The purpose of this study was to analyse the outcome of our established triple treatment strategy in therapy‐resistant deep‐thickness chronic lower leg ulcers. This limb salvage approach consists of ultra‐radical surgical debridement, negative‐pressure wound therapy (NPWT) with or without instillation, and split‐thickness skin grafting. Between March 2003 and December 2019, a total of 16 patients and 24 severe cases of lower leg ulcers were eligible for inclusion in this highly selective population.
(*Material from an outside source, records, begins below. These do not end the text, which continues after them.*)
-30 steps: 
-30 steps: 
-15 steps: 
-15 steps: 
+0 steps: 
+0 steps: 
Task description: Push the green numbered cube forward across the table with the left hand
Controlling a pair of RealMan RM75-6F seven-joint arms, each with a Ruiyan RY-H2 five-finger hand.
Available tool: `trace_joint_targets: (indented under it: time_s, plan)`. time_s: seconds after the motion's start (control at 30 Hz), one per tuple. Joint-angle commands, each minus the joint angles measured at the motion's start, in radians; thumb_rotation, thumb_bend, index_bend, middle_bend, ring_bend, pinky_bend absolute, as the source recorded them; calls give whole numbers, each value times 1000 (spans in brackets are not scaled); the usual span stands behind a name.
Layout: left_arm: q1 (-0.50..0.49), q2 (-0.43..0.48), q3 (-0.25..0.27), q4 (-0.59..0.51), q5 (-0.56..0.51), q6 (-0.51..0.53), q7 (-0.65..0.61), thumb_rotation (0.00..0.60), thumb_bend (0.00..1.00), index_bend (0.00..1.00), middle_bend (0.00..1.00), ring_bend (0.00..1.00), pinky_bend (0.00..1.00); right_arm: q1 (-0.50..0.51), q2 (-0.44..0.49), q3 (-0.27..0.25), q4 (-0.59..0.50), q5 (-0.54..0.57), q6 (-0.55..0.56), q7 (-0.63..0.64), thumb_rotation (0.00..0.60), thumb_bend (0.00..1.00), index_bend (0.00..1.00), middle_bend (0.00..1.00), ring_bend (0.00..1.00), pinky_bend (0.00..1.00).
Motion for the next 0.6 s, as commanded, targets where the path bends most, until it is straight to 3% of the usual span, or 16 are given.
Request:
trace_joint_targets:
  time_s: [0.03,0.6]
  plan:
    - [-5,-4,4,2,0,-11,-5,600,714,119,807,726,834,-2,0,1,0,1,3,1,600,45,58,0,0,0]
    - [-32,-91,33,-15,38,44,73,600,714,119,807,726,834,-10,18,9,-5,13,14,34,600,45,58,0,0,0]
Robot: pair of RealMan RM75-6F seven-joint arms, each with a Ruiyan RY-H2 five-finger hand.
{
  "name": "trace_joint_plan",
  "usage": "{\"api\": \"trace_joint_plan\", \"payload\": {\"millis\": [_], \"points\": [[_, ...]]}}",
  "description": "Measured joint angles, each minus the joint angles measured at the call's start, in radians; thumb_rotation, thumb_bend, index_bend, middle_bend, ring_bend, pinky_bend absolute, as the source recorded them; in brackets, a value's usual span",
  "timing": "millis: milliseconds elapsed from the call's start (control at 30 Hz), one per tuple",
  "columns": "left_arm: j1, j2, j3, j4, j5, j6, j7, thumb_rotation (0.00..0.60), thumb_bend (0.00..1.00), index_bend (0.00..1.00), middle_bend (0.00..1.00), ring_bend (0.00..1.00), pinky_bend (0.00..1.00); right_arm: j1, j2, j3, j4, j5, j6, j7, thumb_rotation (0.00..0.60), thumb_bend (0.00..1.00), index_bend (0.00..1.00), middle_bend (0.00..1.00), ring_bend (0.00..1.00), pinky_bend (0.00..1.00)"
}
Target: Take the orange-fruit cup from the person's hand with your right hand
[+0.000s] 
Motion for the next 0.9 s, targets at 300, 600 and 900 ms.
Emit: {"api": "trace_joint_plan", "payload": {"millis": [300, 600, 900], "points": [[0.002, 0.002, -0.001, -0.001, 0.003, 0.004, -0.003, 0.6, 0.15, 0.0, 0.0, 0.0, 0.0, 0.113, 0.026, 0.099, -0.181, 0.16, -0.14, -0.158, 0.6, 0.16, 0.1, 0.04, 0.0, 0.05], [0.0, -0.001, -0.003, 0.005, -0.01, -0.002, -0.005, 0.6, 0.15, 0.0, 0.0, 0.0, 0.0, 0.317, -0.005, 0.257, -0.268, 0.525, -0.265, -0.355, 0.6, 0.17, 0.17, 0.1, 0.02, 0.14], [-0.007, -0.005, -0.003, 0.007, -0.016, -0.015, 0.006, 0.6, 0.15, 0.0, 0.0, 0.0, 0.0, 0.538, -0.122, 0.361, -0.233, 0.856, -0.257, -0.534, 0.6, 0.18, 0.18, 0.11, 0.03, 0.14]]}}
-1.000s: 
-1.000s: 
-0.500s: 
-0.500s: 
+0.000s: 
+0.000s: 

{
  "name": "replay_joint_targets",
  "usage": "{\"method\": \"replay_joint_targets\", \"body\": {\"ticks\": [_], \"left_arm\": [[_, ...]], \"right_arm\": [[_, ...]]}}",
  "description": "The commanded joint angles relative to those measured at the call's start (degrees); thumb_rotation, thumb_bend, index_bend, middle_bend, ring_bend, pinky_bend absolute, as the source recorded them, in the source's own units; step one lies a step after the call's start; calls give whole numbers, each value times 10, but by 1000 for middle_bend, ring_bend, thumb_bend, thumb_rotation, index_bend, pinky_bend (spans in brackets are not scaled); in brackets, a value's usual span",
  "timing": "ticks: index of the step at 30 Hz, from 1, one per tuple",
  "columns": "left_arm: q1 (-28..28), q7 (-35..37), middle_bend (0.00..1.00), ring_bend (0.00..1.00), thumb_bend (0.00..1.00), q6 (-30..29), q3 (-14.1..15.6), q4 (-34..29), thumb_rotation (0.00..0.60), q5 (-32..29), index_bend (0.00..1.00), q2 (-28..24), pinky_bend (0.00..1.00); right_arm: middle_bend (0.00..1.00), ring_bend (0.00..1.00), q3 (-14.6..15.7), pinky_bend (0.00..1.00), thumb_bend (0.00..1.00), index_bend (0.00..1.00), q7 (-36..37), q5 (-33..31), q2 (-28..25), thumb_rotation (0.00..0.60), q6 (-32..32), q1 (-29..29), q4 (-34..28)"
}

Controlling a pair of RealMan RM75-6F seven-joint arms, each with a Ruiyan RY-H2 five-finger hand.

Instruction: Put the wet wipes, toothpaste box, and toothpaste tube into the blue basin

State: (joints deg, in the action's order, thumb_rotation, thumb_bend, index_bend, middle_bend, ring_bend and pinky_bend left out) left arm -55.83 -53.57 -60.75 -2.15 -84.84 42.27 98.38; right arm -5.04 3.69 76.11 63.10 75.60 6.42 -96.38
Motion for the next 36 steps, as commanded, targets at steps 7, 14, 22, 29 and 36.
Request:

A total of seven patients received immunosuppressive medication. Complete wound closure was achieved in 25% and almost 90% of included lower leg ulcer cases after 3 and 24 months of our triple treatment strategy, respectively. The overall limb salvage rate was 100%. Bacterial colonisation of these wounds was significantly reduced after multiple surgical debridements and NPWT. Fasciotomy and radical removal of devitalised tissue such as deep fascia, tendons, and muscles combined with NPWT showed promising results in terms of the overall graft take rate. This treatment strategy was considered as last resort for limb salvage in such a critically ill and immunocompromised patient population. Surgeons should be aware of its efficacy and consider the triple treatment strategy especially if no other limb salvage option remains.